┌─ Input

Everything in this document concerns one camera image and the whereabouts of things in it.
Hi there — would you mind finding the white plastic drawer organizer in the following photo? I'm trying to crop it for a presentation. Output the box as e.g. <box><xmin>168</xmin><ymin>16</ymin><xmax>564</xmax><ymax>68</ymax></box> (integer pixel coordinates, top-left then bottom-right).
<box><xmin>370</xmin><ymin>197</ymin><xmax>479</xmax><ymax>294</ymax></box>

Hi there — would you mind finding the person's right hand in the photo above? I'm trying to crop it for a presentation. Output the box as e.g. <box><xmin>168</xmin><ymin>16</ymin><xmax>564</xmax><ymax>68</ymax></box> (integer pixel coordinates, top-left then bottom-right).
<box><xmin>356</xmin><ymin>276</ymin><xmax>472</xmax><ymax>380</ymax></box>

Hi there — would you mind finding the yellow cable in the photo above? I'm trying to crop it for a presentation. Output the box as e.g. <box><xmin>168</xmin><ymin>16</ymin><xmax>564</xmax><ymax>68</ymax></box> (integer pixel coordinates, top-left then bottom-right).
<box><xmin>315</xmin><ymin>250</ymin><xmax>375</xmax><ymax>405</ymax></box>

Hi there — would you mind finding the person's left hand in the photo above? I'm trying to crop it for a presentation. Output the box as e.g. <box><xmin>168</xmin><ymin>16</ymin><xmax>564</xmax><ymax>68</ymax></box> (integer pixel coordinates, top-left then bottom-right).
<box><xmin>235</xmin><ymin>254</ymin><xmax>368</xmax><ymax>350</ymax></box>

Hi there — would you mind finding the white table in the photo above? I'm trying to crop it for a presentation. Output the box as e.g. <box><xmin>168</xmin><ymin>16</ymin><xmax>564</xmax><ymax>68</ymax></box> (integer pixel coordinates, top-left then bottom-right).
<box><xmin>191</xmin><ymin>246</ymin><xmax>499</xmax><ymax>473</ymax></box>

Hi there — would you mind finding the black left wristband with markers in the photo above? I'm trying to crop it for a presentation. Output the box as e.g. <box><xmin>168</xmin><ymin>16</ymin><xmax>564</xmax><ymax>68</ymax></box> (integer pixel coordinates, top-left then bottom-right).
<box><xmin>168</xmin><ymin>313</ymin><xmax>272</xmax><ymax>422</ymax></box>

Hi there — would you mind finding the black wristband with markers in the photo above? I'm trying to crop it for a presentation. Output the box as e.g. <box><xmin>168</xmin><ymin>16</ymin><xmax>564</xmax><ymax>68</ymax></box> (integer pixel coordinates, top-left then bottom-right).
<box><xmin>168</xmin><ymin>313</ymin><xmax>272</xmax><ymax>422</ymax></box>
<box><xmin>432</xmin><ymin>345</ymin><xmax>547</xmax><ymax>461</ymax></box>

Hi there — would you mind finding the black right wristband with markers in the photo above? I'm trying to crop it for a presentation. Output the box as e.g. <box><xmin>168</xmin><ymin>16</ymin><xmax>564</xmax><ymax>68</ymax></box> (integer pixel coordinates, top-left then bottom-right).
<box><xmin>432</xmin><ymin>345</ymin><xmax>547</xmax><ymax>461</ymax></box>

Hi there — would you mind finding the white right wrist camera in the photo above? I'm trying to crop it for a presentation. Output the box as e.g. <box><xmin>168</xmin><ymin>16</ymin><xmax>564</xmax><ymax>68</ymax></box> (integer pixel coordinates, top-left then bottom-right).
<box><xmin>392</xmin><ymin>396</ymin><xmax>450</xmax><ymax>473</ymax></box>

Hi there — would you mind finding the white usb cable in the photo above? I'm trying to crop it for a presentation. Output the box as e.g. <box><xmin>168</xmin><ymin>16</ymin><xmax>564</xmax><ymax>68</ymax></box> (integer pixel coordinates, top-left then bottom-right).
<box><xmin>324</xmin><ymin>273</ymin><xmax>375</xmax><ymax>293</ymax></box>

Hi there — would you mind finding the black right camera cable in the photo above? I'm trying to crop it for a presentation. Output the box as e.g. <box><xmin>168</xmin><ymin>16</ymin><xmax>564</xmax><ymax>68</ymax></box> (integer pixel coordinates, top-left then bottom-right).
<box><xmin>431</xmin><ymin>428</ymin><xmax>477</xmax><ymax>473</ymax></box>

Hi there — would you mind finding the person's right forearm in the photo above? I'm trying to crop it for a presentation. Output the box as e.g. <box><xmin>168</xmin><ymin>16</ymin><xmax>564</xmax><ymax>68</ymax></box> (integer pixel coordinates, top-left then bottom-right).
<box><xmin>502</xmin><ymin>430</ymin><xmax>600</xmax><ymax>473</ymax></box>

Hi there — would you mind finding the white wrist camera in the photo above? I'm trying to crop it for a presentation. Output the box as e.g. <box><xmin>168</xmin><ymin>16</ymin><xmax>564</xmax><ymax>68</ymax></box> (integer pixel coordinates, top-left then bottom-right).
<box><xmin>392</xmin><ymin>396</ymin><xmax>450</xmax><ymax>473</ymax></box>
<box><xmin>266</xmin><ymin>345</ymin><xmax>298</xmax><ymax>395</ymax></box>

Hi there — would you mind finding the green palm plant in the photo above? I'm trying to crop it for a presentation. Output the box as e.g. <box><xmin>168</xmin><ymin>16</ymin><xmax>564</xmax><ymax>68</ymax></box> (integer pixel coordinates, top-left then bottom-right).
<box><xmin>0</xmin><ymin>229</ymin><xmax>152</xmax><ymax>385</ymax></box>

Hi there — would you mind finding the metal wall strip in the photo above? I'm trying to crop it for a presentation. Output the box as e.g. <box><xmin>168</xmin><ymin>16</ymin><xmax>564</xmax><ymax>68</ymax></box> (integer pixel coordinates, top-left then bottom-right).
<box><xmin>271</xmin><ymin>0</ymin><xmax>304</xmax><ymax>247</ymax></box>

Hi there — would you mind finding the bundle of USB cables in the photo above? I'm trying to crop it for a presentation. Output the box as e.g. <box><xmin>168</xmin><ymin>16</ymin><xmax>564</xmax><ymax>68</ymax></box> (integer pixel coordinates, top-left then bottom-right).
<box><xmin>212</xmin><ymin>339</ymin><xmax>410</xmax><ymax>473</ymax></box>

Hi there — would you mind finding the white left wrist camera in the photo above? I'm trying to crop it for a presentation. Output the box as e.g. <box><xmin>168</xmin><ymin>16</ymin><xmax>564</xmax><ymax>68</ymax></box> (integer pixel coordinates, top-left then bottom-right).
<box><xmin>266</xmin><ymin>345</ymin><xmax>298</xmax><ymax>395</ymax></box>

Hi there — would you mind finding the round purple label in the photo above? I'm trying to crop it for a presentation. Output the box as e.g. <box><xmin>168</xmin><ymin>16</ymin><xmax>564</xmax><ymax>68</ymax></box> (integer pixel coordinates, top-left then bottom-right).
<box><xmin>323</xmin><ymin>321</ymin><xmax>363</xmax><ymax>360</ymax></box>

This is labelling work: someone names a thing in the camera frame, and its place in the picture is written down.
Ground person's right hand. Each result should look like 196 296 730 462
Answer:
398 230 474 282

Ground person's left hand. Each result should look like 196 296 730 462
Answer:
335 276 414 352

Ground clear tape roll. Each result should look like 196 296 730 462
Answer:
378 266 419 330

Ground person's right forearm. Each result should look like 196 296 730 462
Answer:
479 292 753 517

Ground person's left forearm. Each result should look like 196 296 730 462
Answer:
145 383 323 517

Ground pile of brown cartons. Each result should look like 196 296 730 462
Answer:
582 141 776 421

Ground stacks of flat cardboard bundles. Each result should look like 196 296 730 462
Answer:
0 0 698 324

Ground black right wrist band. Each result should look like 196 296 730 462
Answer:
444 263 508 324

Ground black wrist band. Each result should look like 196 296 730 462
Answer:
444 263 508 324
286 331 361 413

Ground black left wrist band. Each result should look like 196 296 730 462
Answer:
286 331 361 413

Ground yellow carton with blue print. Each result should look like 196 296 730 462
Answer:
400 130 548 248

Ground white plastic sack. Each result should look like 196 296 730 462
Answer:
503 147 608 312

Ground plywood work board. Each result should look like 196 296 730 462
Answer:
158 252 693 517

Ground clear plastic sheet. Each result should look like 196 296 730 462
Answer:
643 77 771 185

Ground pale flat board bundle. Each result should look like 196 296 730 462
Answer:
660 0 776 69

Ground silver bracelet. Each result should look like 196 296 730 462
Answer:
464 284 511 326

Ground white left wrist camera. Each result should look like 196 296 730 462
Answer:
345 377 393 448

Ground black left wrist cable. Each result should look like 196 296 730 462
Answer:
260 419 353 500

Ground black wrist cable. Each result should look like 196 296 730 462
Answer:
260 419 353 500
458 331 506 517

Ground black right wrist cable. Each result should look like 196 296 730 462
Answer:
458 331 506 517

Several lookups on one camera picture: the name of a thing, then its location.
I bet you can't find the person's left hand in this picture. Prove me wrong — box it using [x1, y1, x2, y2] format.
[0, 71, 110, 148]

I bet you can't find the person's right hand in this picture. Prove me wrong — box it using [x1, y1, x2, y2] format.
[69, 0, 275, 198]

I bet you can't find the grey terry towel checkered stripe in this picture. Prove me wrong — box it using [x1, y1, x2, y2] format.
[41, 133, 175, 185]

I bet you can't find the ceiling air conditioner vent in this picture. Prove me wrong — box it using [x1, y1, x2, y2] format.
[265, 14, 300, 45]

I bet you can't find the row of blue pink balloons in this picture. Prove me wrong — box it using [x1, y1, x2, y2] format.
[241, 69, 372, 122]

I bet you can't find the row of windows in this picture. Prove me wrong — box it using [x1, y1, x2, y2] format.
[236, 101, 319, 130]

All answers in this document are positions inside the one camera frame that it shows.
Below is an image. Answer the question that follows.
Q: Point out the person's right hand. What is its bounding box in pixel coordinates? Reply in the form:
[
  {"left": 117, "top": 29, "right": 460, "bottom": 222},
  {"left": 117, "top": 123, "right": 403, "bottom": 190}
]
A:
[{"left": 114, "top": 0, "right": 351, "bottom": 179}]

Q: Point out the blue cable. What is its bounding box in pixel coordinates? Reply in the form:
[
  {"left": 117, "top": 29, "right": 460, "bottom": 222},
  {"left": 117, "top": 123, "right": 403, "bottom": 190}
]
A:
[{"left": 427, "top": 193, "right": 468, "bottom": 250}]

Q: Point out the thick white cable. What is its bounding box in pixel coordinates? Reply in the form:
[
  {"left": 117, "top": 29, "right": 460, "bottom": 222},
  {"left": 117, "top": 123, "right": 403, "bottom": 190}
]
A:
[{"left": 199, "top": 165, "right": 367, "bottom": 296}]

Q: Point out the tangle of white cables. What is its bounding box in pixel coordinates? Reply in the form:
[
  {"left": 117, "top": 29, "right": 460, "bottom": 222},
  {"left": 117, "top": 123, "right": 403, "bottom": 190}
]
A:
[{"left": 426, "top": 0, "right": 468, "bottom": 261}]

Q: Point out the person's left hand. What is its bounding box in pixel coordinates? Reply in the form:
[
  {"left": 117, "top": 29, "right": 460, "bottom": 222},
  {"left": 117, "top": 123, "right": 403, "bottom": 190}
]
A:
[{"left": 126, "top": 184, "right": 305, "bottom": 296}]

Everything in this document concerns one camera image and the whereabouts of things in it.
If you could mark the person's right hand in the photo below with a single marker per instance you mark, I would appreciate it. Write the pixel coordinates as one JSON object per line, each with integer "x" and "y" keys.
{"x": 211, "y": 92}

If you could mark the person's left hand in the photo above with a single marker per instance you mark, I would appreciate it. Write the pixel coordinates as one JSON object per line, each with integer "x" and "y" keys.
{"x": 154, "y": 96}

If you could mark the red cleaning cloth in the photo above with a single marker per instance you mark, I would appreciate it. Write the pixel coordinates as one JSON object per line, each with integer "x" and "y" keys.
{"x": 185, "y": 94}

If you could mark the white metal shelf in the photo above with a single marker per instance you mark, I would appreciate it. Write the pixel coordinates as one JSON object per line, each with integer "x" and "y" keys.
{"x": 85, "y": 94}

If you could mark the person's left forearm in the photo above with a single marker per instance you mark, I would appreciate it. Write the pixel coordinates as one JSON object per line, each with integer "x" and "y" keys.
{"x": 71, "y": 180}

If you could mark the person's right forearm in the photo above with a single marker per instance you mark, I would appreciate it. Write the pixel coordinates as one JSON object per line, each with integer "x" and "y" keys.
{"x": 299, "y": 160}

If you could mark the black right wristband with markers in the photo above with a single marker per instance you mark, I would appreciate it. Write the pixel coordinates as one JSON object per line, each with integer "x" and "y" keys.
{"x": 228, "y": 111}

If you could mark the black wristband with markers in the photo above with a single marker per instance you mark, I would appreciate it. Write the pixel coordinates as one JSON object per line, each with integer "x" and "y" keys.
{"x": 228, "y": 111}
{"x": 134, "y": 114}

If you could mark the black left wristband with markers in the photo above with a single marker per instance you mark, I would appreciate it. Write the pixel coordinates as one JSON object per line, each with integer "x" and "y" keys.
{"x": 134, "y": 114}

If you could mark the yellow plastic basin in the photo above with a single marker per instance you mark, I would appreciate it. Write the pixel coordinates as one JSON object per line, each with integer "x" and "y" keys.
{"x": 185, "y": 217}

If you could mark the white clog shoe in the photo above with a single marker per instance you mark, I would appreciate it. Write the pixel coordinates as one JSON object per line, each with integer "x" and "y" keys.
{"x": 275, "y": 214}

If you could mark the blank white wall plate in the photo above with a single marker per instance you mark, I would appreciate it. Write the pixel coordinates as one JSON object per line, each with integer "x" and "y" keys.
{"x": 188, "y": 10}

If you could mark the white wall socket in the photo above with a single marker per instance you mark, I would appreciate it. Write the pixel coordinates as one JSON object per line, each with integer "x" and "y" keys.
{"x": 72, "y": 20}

└─

- **Exercise**:
Can you repeat, word for word, every line above from the one containing "Ground pale flat" down to the one containing "Ground black left wrist cable.", including both?

- **Solution for this problem**:
Ground pale flat board bundle. Each result should look like 196 296 730 462
Answer:
660 0 776 69

Ground silver bracelet. Each result should look like 196 296 730 462
Answer:
464 284 511 326

Ground white left wrist camera. Each result should look like 196 296 730 462
Answer:
345 377 393 448

Ground black left wrist cable. Each result should look like 196 296 730 462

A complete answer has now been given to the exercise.